Exercise directions: What lines in the records below include the word "document"? Return each one.

Data to process:
◆ ◆ ◆

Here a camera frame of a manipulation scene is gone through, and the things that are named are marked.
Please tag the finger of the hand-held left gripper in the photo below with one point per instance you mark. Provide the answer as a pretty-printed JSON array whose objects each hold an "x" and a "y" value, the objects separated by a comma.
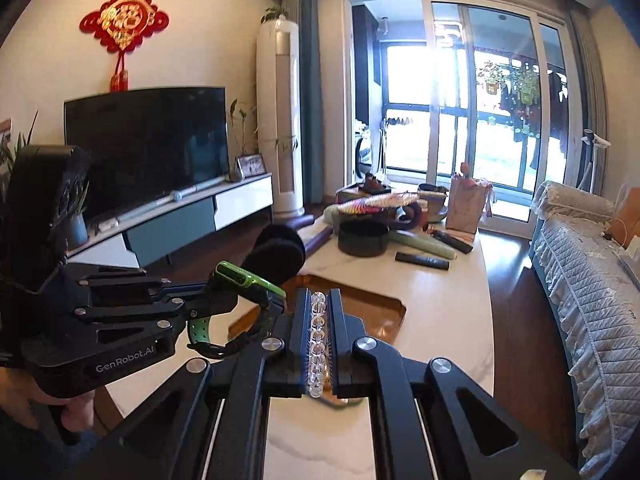
[
  {"x": 140, "y": 322},
  {"x": 220, "y": 300}
]

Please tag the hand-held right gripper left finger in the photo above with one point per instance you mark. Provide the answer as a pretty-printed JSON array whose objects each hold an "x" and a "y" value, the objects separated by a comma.
[{"x": 302, "y": 345}]

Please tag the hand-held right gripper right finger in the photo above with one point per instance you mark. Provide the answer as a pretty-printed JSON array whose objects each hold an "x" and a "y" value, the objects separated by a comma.
[{"x": 336, "y": 345}]

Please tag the green black wristwatch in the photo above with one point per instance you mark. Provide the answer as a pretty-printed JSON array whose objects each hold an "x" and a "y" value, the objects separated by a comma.
[{"x": 240, "y": 274}]

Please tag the gold metal tray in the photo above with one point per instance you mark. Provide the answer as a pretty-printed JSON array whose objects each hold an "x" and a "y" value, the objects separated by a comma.
[{"x": 370, "y": 315}]

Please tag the person's left forearm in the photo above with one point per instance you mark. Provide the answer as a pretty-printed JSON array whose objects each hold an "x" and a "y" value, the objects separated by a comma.
[{"x": 20, "y": 445}]

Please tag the person's left hand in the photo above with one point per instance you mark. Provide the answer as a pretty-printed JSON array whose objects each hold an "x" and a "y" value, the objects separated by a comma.
[{"x": 80, "y": 410}]

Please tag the small potted plant blue pot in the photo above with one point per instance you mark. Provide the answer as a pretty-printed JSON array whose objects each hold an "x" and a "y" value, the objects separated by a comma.
[{"x": 77, "y": 232}]

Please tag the white grey TV cabinet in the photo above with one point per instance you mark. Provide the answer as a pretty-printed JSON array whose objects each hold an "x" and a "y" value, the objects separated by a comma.
[{"x": 240, "y": 205}]

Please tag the purple roll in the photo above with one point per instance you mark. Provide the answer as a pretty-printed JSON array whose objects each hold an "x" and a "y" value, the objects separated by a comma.
[{"x": 317, "y": 241}]

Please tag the dark round box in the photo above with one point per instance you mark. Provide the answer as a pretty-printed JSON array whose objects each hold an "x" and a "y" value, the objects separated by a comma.
[{"x": 362, "y": 242}]

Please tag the white rod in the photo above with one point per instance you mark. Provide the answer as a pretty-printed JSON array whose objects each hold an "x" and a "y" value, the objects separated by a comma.
[{"x": 195, "y": 189}]

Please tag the black remote control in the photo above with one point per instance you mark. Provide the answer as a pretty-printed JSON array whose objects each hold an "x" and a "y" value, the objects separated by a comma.
[{"x": 422, "y": 261}]

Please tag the pale green long stick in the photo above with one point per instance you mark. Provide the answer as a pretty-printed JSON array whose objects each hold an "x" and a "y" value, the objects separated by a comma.
[{"x": 430, "y": 247}]

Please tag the colourful folded fan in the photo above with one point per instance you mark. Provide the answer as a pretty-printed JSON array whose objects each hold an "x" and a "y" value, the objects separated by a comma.
[{"x": 375, "y": 203}]

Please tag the purple wooden holder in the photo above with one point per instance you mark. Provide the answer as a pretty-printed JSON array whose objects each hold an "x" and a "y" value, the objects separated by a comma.
[{"x": 417, "y": 215}]

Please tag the dark brown stick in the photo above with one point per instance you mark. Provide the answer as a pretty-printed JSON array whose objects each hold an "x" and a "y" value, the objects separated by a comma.
[{"x": 452, "y": 242}]

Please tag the black television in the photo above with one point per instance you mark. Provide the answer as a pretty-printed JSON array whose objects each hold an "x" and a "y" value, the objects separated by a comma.
[{"x": 145, "y": 150}]

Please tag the brown box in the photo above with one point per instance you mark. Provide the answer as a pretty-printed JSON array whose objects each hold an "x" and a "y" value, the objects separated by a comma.
[{"x": 362, "y": 187}]

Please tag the brown bowl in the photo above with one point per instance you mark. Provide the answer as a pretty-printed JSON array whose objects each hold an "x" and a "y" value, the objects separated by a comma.
[{"x": 435, "y": 207}]

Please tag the bamboo plant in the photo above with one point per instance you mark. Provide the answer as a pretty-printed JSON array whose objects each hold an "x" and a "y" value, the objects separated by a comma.
[{"x": 242, "y": 125}]

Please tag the pink gift bag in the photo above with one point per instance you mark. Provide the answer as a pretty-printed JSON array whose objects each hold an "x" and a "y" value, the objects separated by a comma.
[{"x": 467, "y": 205}]

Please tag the white standing air conditioner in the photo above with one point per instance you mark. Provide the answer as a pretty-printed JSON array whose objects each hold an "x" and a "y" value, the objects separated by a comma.
[{"x": 277, "y": 110}]

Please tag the grey green curtain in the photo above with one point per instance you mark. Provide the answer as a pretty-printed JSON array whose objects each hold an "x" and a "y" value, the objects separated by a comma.
[{"x": 311, "y": 85}]

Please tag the sliding glass door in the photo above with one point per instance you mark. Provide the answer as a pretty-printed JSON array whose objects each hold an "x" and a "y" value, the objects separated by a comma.
[{"x": 450, "y": 135}]

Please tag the sofa with lace cover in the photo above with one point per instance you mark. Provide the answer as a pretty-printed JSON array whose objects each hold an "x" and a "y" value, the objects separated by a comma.
[{"x": 590, "y": 285}]

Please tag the plant on air conditioner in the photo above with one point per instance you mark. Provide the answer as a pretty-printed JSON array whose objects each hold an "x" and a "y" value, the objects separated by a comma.
[{"x": 275, "y": 14}]

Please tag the hanging potted plant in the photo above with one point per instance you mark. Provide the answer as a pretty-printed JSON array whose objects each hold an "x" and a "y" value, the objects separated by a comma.
[
  {"x": 490, "y": 77},
  {"x": 527, "y": 87}
]

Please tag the beige curtain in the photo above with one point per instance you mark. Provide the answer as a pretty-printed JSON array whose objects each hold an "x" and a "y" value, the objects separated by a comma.
[{"x": 590, "y": 100}]

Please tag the small picture frame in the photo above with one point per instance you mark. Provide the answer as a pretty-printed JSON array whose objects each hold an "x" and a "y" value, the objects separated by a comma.
[{"x": 251, "y": 166}]

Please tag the red knot wall ornament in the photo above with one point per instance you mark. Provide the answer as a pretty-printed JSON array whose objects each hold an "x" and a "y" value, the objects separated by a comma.
[{"x": 122, "y": 20}]

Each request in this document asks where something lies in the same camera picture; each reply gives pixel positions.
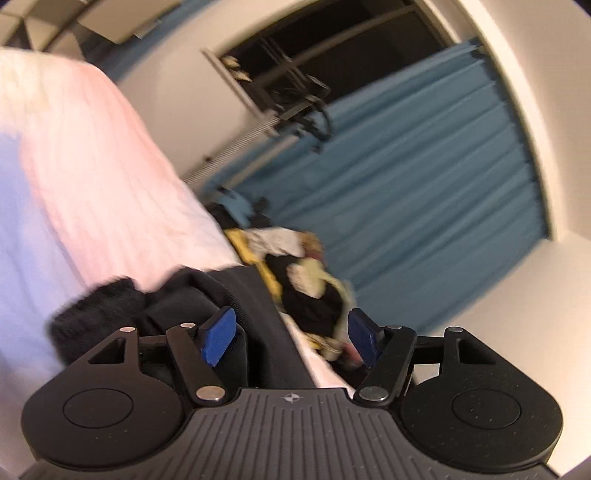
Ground beige board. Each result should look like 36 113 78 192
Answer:
76 0 182 46

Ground black clamp with white cable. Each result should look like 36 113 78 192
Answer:
182 76 334 185

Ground dark navy pants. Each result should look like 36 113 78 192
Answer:
139 265 319 391

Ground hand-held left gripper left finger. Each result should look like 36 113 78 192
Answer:
87 306 238 408

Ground pile of mixed clothes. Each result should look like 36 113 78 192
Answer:
222 225 358 377

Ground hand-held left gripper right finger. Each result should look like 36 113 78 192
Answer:
348 307 498 409

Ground small blue cloth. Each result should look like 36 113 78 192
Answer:
210 185 273 229

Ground dark window opening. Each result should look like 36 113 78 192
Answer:
202 0 465 121

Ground black fuzzy garment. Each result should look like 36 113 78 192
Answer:
46 276 147 365

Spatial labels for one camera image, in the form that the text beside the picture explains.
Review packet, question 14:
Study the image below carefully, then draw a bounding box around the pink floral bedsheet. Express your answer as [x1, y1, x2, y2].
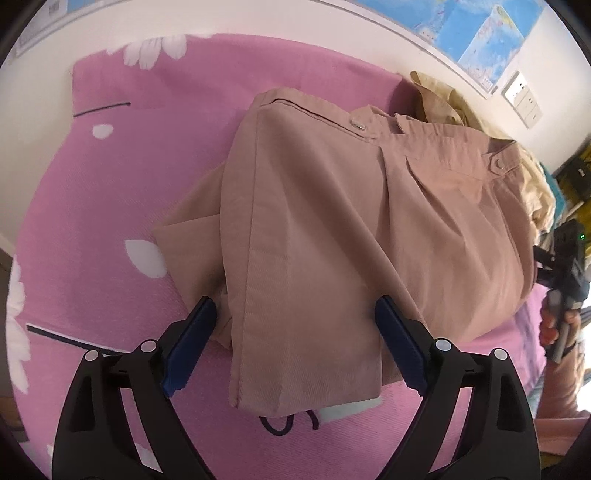
[7, 32, 555, 480]

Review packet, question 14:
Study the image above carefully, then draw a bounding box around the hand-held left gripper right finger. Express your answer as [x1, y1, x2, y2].
[374, 295, 541, 480]

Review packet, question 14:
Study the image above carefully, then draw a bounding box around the cream cloth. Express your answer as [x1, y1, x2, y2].
[409, 69, 557, 241]

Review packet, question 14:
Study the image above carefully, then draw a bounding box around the white wall switch panel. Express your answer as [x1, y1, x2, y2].
[501, 69, 544, 130]

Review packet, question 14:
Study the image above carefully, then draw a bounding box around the yellow bag with black pocket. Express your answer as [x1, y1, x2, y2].
[551, 141, 591, 217]

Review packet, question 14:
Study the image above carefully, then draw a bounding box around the light blue cloth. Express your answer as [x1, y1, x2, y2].
[529, 364, 548, 418]

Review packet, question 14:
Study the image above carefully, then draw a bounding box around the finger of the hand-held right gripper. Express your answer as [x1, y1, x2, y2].
[532, 244, 556, 285]

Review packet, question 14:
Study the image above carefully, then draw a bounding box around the teal cloth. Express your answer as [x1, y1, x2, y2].
[538, 164, 566, 222]

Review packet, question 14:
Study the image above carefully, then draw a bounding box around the wall map poster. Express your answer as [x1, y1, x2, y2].
[14, 0, 544, 97]

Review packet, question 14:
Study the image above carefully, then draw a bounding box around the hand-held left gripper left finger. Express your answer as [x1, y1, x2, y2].
[52, 295, 218, 480]

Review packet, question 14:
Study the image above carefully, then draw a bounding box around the person's right hand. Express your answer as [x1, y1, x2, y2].
[538, 294, 583, 352]

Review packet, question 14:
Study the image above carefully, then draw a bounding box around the person's right forearm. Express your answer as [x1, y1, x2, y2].
[533, 342, 591, 459]

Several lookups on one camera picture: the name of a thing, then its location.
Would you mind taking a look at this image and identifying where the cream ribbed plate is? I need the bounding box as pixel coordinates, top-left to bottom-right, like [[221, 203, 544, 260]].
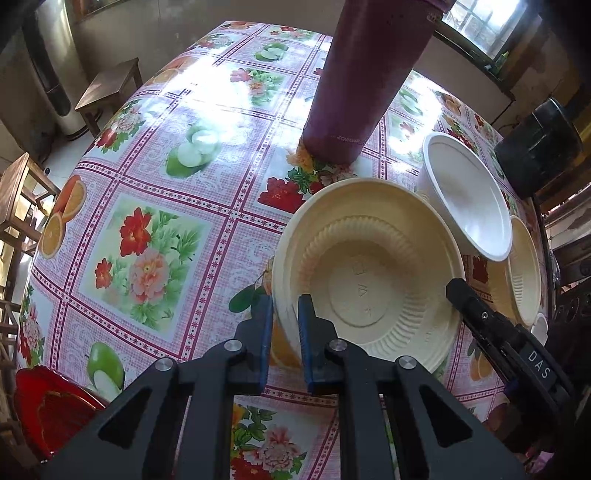
[[489, 215, 542, 329], [271, 178, 466, 374]]

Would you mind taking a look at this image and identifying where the purple thermos bottle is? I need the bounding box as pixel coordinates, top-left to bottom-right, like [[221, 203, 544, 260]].
[[301, 0, 451, 164]]

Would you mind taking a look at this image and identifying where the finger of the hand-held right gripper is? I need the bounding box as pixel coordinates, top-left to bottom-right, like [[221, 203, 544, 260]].
[[445, 278, 525, 365]]

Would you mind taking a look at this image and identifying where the white standing air conditioner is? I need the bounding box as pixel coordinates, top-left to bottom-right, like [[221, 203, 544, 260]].
[[23, 0, 88, 141]]

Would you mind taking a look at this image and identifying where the window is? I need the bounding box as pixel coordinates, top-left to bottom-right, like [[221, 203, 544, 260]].
[[434, 0, 541, 61]]

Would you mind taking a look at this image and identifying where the black pot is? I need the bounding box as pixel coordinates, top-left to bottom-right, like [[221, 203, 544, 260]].
[[494, 98, 583, 199]]

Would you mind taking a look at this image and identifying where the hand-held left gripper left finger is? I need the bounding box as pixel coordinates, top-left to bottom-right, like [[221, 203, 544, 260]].
[[41, 294, 276, 480]]

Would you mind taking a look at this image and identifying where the wooden stool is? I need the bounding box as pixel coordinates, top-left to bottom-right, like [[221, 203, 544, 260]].
[[75, 58, 144, 138]]

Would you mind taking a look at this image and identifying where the red plastic stool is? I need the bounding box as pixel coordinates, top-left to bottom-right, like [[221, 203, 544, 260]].
[[13, 364, 109, 462]]

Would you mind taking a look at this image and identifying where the floral fruit print tablecloth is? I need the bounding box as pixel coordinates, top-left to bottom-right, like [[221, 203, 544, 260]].
[[16, 21, 546, 480]]

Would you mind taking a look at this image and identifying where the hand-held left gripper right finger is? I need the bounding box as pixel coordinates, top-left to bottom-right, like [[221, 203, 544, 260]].
[[298, 294, 528, 480]]

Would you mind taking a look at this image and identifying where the wooden chair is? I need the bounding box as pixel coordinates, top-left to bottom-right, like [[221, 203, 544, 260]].
[[0, 152, 62, 370]]

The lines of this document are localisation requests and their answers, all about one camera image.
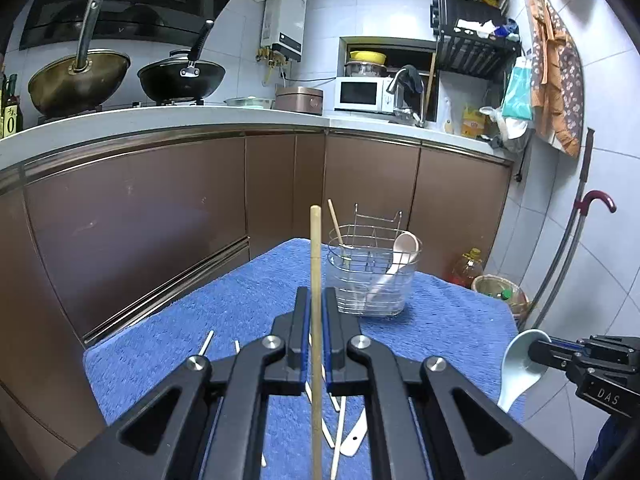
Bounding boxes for black wok with lid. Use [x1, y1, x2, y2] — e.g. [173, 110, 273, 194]
[137, 20, 227, 102]

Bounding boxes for pale green bowl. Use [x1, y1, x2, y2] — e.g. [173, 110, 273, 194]
[225, 96, 275, 110]

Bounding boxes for white kitchen countertop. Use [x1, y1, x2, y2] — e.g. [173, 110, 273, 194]
[0, 105, 516, 171]

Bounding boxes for white plastic bag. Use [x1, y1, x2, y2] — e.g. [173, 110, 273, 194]
[480, 105, 531, 153]

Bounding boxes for white plastic spoon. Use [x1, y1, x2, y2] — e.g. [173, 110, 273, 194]
[365, 231, 420, 303]

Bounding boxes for wire and clear plastic utensil holder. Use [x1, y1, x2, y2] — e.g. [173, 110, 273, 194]
[327, 203, 418, 316]

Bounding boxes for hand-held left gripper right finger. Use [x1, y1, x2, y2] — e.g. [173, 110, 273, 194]
[324, 287, 583, 480]

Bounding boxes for white microwave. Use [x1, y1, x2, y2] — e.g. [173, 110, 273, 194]
[334, 76, 396, 115]

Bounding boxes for black range hood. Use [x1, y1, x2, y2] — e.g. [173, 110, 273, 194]
[20, 0, 251, 51]

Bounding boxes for gas stove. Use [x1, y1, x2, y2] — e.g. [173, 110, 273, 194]
[37, 100, 206, 123]

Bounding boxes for tan wooden chopstick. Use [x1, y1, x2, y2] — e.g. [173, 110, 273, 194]
[327, 199, 351, 268]
[310, 205, 323, 480]

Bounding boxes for white water heater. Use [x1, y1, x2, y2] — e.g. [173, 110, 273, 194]
[260, 0, 307, 61]

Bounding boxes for umbrella with red handle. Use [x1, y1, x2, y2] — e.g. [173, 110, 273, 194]
[530, 190, 618, 331]

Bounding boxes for yellow packet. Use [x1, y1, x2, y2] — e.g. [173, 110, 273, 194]
[461, 104, 487, 138]

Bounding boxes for grey pole with maroon grip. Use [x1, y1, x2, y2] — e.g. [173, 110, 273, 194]
[525, 127, 597, 331]

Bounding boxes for white flat-handled spoon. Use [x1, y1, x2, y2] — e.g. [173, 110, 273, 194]
[340, 407, 368, 457]

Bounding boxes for brown rice cooker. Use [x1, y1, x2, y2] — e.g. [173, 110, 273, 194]
[275, 86, 324, 116]

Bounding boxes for cooking oil bottle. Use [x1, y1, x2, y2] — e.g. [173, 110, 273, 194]
[450, 247, 485, 288]

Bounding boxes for blue fluffy towel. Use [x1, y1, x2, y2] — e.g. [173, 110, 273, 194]
[82, 237, 526, 480]

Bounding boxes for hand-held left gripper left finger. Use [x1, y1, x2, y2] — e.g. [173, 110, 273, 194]
[55, 286, 313, 480]

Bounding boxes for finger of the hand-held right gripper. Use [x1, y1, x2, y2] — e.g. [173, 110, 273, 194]
[529, 337, 583, 371]

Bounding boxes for orange floral apron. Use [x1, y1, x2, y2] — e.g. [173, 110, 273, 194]
[527, 0, 585, 158]

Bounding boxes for black dish rack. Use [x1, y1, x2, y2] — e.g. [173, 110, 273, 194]
[430, 0, 522, 80]

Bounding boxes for person's right forearm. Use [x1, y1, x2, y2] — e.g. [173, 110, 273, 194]
[582, 412, 640, 480]

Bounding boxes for brass wok with steel handle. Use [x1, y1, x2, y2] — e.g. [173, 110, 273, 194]
[27, 0, 132, 116]

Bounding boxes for brown kitchen cabinets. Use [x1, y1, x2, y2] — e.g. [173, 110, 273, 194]
[0, 127, 516, 480]

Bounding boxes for oil bottle with yellow label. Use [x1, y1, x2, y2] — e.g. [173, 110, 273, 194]
[0, 74, 25, 140]

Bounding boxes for teal plastic bag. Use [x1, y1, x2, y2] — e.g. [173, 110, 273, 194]
[501, 57, 535, 121]

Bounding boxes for light blue ceramic spoon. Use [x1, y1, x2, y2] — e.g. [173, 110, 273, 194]
[496, 330, 551, 413]

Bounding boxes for yellow bowl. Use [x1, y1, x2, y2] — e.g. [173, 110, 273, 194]
[349, 50, 388, 66]

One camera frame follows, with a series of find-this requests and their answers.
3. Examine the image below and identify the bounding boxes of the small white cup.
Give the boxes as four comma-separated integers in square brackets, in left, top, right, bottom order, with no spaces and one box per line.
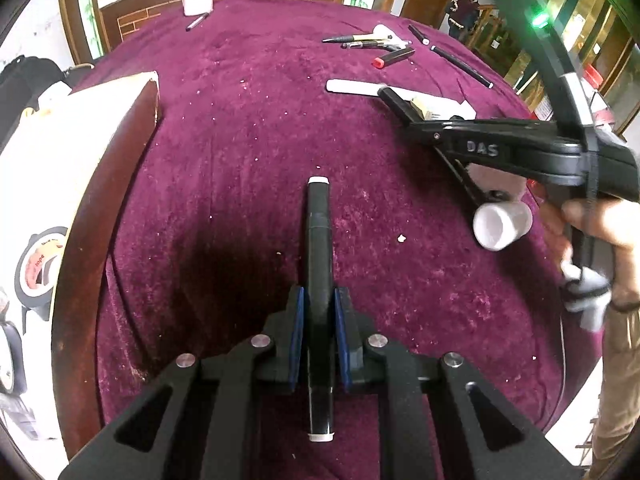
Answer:
[472,201,533,252]

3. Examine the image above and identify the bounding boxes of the long black pencil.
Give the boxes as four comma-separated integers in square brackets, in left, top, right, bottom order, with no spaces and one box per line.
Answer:
[430,45,495,88]

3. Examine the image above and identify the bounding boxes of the person's right hand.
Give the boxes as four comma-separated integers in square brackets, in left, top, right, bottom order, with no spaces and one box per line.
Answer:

◆ ◆ ◆

The completed task:
Each request in this document asks where something lies in the same camera picture; each reply gives pixel positions.
The lines of this document are localisation requests and their answers, all about one camera image.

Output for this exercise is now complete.